橋本雅邦「龍虎図屏風」右隻「龍図」静嘉堂文庫美術館蔵

橋本雅邦「龍虎図屏風」左隻「虎図」静嘉堂文庫美術館蔵
橋本雅邦描く、六曲一双の《龍虎図屏風》である。
激しい気迫を見せて龍虎が対峙し、画面全体に張り詰めた緊張感が漂う。
右隻には龍が挑みかけるように波しぶきの上に浮かぶ。
左隻には虎が待ち受けるかのように岩の上に立つ。
龍の眼から雷光が発せられ、虎に向けられる。
虎は全身の気を楯にしてそれを受け止める。
勢いよくうねる雲と怒濤の中から姿を見せて迫る龍。
微動だにせず、激しい風雨に弓なりに撓る竹を背に泰然と見据える虎。
両雄それぞれの視線は一直線にぶつかり合う。
龍の伸びた首と爪をむき出しにして開いた脚は、今にも飛びかかりそうで瞬時も目が離せない。
虎は筋肉の盛り上がった肩と脚に力を漲らせて瞬発を備える。
前に立つ見る者の息をも飲み込ませるほどの臨場感と迸る生命感。
まさに、風雲急を告げるが如し躍動感に満ちあふれた作品である。
これが描かれたのは1895年 (明治28年)、雅邦は当時東京美術学校教頭職にあった。
ちょうど菱田春草が卒業制作「寡婦と孤児」を描き、その優劣を巡り、大論争を巻き起こしていた年である。
審査会の折、教授福地は「こんな作は絵ではない。化け物絵」だと評し落第点を主張した。
それに対し、雅邦は「こんなうまい絵はない」として一歩も譲ず、大変な激論になった。
その時ばかりは温厚な61歳の雅邦が烈士の形相だったと言われる。
双方の主張がぶつかり合い、結論を得ず、校長の岡倉天心に判断を委ねる事となった。
天心は最優等を与え、雅邦は「わたしがにも描いてもこれほどにはできまい」と嘆賞したと伝えられる。
しかし、これが後に天心が校長職を殉じ、雅邦を含め多くの教授達が連袂辞職する紛擾事件に繋がっていく要因になる。
あらためてこの絵を見ると、雅邦の内にある動と不動の両方の心、あるいは強固な意志が表出されているようにも思われる。

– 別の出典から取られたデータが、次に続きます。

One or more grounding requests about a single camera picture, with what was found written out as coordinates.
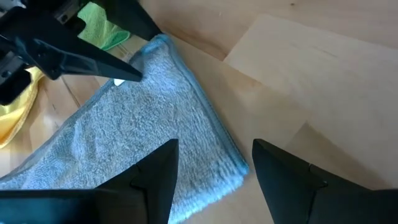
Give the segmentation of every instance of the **blue towel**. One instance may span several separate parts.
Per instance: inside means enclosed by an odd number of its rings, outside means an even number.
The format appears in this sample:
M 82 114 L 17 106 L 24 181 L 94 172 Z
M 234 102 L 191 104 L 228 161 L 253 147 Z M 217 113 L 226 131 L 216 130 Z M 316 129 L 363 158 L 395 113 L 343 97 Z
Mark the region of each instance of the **blue towel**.
M 0 189 L 90 189 L 172 138 L 180 160 L 170 223 L 243 183 L 248 165 L 172 41 L 158 35 L 130 60 L 143 81 L 107 82 Z

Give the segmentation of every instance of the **wooden floor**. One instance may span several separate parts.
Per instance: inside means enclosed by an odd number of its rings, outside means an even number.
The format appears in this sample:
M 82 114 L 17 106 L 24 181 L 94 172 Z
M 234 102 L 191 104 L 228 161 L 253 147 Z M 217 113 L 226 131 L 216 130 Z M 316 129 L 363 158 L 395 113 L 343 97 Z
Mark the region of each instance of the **wooden floor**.
M 252 167 L 263 138 L 370 189 L 398 187 L 398 1 L 142 0 L 206 91 Z M 112 50 L 119 58 L 145 41 Z M 45 142 L 106 81 L 42 80 L 0 150 L 0 176 Z M 252 171 L 187 223 L 272 223 Z

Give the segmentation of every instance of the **black plastic mount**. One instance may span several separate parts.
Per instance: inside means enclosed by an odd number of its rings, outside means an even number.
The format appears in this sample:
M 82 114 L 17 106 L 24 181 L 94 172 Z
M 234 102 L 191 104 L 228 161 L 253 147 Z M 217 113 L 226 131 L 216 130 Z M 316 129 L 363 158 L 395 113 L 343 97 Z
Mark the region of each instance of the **black plastic mount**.
M 76 30 L 84 24 L 76 14 L 87 1 L 55 1 L 52 13 L 41 8 L 45 1 L 29 2 L 27 9 L 13 7 L 0 18 L 0 105 L 12 103 L 29 85 L 30 75 L 23 71 L 28 66 L 38 67 L 52 80 L 63 74 L 142 79 L 131 65 L 77 37 Z M 105 8 L 108 20 L 133 35 L 151 40 L 162 33 L 135 0 L 95 3 Z M 63 24 L 60 15 L 68 15 L 68 22 Z
M 178 172 L 178 140 L 92 190 L 0 191 L 3 223 L 166 224 Z
M 369 190 L 262 140 L 257 179 L 275 224 L 398 223 L 398 190 Z

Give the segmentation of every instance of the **microfiber cloth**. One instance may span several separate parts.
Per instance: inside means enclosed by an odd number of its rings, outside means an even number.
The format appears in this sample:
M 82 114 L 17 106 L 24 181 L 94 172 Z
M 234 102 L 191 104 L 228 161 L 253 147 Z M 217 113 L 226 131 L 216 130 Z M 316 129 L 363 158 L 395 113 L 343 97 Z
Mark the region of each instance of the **microfiber cloth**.
M 238 188 L 248 165 L 169 37 L 129 63 L 141 82 L 107 82 L 0 189 L 95 188 L 172 138 L 180 154 L 169 223 Z
M 130 37 L 128 31 L 106 20 L 105 10 L 95 3 L 87 3 L 78 17 L 86 22 L 86 28 L 79 37 L 103 50 L 109 50 Z

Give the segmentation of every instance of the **green cloth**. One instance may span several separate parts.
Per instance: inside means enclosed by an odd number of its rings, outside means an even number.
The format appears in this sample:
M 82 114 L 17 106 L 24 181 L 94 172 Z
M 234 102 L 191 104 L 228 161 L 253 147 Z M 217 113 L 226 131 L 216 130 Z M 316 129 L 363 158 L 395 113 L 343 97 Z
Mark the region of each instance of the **green cloth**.
M 79 37 L 103 50 L 109 50 L 130 37 L 128 31 L 107 21 L 105 10 L 95 3 L 89 2 L 78 17 L 86 22 L 86 28 Z

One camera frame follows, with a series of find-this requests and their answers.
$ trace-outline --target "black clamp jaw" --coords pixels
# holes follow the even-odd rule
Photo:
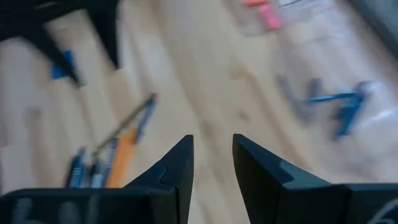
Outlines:
[[[331,184],[240,134],[233,157],[252,224],[398,223],[398,184]]]
[[[193,136],[122,189],[31,189],[0,198],[0,223],[183,224],[193,184]]]
[[[62,50],[44,24],[73,11],[87,11],[110,60],[119,68],[116,17],[119,0],[2,0],[0,2],[0,41],[22,37],[54,64],[64,70],[77,86],[82,85],[63,57]]]

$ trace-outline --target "pink object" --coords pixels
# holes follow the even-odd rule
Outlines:
[[[278,29],[283,26],[283,22],[270,5],[266,4],[261,6],[259,12],[268,29]]]

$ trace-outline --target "wooden floor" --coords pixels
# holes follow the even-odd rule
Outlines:
[[[248,37],[222,0],[123,0],[122,69],[116,72],[87,16],[75,12],[48,28],[73,51],[87,82],[80,90],[68,80],[50,81],[50,62],[25,42],[3,42],[3,193],[60,187],[77,149],[99,144],[152,92],[159,94],[159,105],[129,177],[193,134],[190,223],[248,223],[234,174],[233,133],[331,182],[398,181],[396,62],[352,9],[334,7],[278,32]],[[296,59],[282,60],[281,52]],[[330,107],[303,125],[275,84],[276,73],[299,77],[297,83],[321,77],[330,93],[371,80],[373,95],[353,135],[331,142]]]

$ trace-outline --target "clear plastic bag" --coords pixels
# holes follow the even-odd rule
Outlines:
[[[280,6],[279,13],[285,26],[277,31],[275,74],[295,105],[292,114],[310,133],[319,163],[342,177],[336,182],[398,181],[397,59],[346,1],[301,0]],[[314,80],[320,82],[320,95],[352,93],[368,82],[366,100],[347,136],[333,137],[340,125],[333,118],[345,100],[314,103],[306,111]]]

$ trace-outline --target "red object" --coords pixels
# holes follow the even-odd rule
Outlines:
[[[247,6],[259,6],[261,4],[268,4],[269,0],[246,0]]]
[[[278,29],[283,26],[283,22],[279,19],[279,16],[276,14],[275,10],[271,5],[266,4],[259,8],[259,12],[264,24],[268,29]]]

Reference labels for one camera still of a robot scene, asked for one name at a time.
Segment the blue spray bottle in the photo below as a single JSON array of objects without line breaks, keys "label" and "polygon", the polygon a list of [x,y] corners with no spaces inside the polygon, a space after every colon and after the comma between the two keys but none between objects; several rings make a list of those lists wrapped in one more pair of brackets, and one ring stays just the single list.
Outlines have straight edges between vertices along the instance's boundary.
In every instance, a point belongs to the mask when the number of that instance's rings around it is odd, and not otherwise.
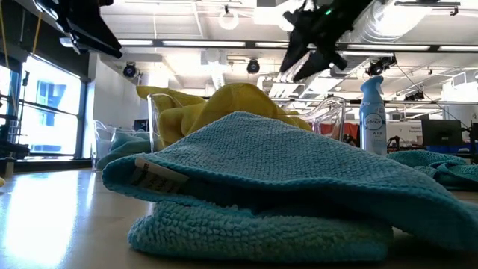
[{"label": "blue spray bottle", "polygon": [[361,86],[364,99],[360,104],[360,147],[378,155],[387,155],[385,105],[380,94],[382,76],[376,76]]}]

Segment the ceiling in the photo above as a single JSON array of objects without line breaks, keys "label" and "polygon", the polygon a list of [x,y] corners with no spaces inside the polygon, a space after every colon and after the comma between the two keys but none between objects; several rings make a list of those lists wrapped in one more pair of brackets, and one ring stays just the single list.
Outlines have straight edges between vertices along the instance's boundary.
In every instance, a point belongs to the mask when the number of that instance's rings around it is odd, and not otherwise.
[{"label": "ceiling", "polygon": [[[31,0],[17,1],[31,6]],[[450,10],[434,10],[416,27],[403,35],[398,42],[477,44],[478,1],[461,0],[460,2],[462,7],[457,16],[450,16]],[[238,26],[233,30],[226,30],[219,24],[220,14],[225,4],[229,6],[229,10],[238,14]],[[271,13],[270,10],[257,7],[256,0],[116,0],[110,7],[102,7],[101,12],[104,21],[118,39],[269,41],[288,39],[287,32],[279,27],[279,25],[282,26],[280,13]],[[127,55],[161,55],[174,73],[171,87],[185,89],[203,89],[206,84],[211,84],[211,75],[200,65],[202,50],[124,48]],[[256,84],[260,75],[278,72],[285,54],[284,50],[266,49],[224,49],[223,51],[228,55],[229,64],[223,73],[226,83],[241,81]],[[257,75],[250,75],[246,71],[250,58],[257,58],[261,65],[261,71]],[[450,79],[449,76],[440,74],[449,75],[453,74],[454,70],[474,67],[478,69],[478,54],[397,53],[397,61],[402,70],[394,67],[384,74],[383,90],[388,99],[394,97],[402,99],[403,96],[397,96],[396,92],[411,87],[413,84],[410,80],[414,83],[425,81],[425,91],[428,96],[439,99],[441,83]],[[124,61],[111,61],[110,64],[116,66],[119,71],[125,66]],[[153,62],[137,63],[137,65],[145,72],[155,68]],[[356,69],[349,75],[349,79],[338,85],[340,91],[336,93],[336,96],[348,99],[360,98],[360,86],[364,79],[367,79],[364,68]]]}]

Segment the tag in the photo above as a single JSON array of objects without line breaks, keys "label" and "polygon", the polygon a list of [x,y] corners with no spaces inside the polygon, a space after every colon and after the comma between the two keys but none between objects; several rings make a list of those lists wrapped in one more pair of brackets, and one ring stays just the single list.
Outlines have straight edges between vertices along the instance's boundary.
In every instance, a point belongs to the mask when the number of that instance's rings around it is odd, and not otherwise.
[{"label": "tag", "polygon": [[134,162],[137,169],[133,173],[132,184],[140,188],[161,193],[175,194],[189,179],[181,173],[153,164],[143,158],[136,158]]}]

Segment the security camera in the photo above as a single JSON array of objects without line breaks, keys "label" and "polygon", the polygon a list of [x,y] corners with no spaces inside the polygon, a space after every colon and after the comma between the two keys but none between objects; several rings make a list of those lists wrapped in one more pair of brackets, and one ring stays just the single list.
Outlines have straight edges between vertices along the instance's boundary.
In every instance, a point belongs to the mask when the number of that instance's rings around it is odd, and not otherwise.
[{"label": "security camera", "polygon": [[136,68],[136,63],[135,62],[126,63],[126,67],[122,71],[122,73],[126,78],[134,78],[138,73]]},{"label": "security camera", "polygon": [[257,74],[260,69],[261,66],[259,65],[259,62],[257,62],[257,59],[249,60],[249,63],[247,64],[247,72],[249,74]]}]

作品を描く、表現するということの作家のあるべき姿勢とコンセプトの重要性をこの絵は示唆してくれる。
求められるのは、ただ単に美しいとか、きれいだとかいうだけの作品ではない。
作家が情熱を持って描かれた作品は、鑑賞する人の目を釘付けにし、心に深く刻まれる。
絵が分かるとか分からないとかいう次元を越えた、作家の深い精神性が太鼓の振動のように響き入ってくる。
感動を生む本物がそこにある。
昨今、そんな重みのある作品、作家の心が伝わる作品が少なくなってきている気がする。
東京丸の内のオフィス街に爽やかな秋風が吹く。
この一枚を見るためだけに出かけたとしても、意味のある休日であり、価値ある時間であった。